(Recorded data)

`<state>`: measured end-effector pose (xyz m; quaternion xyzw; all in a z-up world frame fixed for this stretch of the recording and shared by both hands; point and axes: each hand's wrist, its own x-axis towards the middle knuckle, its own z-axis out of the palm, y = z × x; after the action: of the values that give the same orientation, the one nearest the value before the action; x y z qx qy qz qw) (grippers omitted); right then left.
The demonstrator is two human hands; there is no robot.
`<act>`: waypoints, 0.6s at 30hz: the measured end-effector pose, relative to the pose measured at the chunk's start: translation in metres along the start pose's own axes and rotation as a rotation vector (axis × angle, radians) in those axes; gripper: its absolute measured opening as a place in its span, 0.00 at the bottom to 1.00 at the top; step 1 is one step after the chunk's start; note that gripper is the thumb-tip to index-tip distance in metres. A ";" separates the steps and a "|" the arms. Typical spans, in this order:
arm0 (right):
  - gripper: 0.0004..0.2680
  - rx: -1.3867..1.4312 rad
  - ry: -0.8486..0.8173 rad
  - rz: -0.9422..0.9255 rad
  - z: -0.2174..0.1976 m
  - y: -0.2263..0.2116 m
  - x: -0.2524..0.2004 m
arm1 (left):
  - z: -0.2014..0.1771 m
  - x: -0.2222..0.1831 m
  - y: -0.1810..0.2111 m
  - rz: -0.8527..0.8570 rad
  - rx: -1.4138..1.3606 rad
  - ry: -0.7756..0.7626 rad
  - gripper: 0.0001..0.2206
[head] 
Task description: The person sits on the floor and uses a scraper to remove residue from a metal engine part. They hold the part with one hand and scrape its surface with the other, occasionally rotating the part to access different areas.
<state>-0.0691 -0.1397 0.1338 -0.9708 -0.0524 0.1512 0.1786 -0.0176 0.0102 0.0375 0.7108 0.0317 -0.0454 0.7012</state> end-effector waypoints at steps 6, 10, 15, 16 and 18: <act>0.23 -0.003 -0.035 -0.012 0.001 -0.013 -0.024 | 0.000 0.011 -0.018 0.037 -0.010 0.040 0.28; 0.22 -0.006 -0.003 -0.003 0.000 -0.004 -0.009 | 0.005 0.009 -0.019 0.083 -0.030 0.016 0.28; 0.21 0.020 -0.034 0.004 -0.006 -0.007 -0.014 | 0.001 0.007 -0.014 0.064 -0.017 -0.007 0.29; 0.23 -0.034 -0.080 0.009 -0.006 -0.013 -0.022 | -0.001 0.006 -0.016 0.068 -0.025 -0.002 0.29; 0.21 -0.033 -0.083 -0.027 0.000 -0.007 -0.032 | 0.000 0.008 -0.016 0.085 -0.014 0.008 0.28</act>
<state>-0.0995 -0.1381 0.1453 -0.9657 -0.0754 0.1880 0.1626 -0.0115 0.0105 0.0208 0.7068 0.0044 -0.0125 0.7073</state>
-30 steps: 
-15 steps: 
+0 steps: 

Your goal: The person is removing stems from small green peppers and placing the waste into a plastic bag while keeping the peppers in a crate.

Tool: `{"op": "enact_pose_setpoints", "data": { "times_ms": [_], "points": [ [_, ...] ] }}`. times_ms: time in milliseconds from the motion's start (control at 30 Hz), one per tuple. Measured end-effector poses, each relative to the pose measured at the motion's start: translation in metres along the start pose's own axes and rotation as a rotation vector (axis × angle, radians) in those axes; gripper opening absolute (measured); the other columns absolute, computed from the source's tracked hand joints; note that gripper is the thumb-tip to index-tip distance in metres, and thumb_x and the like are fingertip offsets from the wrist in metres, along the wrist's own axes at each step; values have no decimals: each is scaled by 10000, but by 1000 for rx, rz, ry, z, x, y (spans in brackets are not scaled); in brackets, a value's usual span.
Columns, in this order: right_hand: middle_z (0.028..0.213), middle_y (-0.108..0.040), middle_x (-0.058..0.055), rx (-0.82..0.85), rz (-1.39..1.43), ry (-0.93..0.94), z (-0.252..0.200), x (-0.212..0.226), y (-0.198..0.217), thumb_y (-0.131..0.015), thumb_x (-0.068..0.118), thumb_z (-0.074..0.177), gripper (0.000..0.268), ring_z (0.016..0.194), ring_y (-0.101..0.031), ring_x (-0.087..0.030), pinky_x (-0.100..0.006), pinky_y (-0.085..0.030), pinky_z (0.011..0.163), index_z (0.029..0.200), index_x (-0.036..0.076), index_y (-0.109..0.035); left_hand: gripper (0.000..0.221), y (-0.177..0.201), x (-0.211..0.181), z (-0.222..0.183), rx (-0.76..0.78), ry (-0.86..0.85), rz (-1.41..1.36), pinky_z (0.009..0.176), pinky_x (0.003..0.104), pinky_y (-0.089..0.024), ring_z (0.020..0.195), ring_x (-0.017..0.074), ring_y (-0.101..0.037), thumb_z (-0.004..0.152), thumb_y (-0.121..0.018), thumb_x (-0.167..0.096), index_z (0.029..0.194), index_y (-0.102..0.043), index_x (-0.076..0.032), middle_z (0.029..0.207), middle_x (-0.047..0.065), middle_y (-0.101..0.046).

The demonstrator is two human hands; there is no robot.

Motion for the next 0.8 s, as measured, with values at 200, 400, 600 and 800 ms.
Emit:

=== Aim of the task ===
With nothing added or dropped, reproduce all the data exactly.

=== Task answer ===
`<state>`: measured end-effector pose (xyz m; quaternion xyzw; all in a z-up world frame fixed for this stretch of the recording and shared by both hands; point and axes: each hand's wrist, its own x-axis towards the middle knuckle, its own z-axis out of the palm, y = z × x; after the action: of the values that give the same orientation, the one nearest the value before the action; x y z qx qy qz qw) (grippers omitted); right then left.
The demonstrator is two human hands; there is no robot.
`<act>`: waypoints, 0.6s at 30hz: the measured end-effector pose, relative to the pose measured at the chunk's start: translation in metres along the start pose's own axes and rotation as a rotation vector (axis × angle, radians) in those axes; gripper: its absolute measured opening as a place in its span, 0.00 at the bottom to 1.00 at the top; step 1 is one step after the chunk's start; note that gripper is the thumb-tip to index-tip distance in metres. A ";" separates the steps and a "|" the arms. Typical spans, in this order:
arm0 (right):
  - gripper: 0.0004..0.2680
  - rx: -1.3867..1.4312 rad
  - ry: -0.8486..0.8173 rad
  - rz: -0.9422..0.9255 rad
  - z: -0.2174..0.1976 m
  - y: -0.2263..0.2116 m
  - x: -0.2524..0.2004 m
arm1 (left):
  - z: -0.2014..0.1771 m
  - x: -0.2222..0.1831 m
  - y: -0.1810..0.2111 m
  - rz: -0.8527..0.8570 rad
  - rx: -1.4138..1.3606 rad
  - ry: -0.7756..0.7626 rad
  - gripper: 0.0001..0.2206
[head] 
Task description: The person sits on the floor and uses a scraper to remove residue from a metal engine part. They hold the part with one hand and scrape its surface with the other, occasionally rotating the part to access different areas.
<state>-0.0691 -0.1397 0.1338 -0.9708 -0.0524 0.1512 0.1786 -0.0176 0.0102 0.0375 0.7108 0.0317 -0.0454 0.7012</state> end-effector waypoints at steps 6, 10, 15, 16 and 18: <act>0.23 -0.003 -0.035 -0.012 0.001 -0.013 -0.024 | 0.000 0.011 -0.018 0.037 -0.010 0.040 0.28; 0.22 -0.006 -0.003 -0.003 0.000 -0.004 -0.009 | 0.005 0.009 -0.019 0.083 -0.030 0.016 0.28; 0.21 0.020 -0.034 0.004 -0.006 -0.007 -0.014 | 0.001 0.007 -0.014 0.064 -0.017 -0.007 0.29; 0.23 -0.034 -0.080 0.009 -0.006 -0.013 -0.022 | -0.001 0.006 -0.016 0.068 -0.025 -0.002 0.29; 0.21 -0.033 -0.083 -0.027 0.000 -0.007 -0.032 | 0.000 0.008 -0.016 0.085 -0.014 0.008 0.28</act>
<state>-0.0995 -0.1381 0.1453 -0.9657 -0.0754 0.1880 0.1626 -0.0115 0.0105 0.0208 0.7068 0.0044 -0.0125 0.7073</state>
-30 steps: 
-15 steps: 
+0 steps: 

Your goal: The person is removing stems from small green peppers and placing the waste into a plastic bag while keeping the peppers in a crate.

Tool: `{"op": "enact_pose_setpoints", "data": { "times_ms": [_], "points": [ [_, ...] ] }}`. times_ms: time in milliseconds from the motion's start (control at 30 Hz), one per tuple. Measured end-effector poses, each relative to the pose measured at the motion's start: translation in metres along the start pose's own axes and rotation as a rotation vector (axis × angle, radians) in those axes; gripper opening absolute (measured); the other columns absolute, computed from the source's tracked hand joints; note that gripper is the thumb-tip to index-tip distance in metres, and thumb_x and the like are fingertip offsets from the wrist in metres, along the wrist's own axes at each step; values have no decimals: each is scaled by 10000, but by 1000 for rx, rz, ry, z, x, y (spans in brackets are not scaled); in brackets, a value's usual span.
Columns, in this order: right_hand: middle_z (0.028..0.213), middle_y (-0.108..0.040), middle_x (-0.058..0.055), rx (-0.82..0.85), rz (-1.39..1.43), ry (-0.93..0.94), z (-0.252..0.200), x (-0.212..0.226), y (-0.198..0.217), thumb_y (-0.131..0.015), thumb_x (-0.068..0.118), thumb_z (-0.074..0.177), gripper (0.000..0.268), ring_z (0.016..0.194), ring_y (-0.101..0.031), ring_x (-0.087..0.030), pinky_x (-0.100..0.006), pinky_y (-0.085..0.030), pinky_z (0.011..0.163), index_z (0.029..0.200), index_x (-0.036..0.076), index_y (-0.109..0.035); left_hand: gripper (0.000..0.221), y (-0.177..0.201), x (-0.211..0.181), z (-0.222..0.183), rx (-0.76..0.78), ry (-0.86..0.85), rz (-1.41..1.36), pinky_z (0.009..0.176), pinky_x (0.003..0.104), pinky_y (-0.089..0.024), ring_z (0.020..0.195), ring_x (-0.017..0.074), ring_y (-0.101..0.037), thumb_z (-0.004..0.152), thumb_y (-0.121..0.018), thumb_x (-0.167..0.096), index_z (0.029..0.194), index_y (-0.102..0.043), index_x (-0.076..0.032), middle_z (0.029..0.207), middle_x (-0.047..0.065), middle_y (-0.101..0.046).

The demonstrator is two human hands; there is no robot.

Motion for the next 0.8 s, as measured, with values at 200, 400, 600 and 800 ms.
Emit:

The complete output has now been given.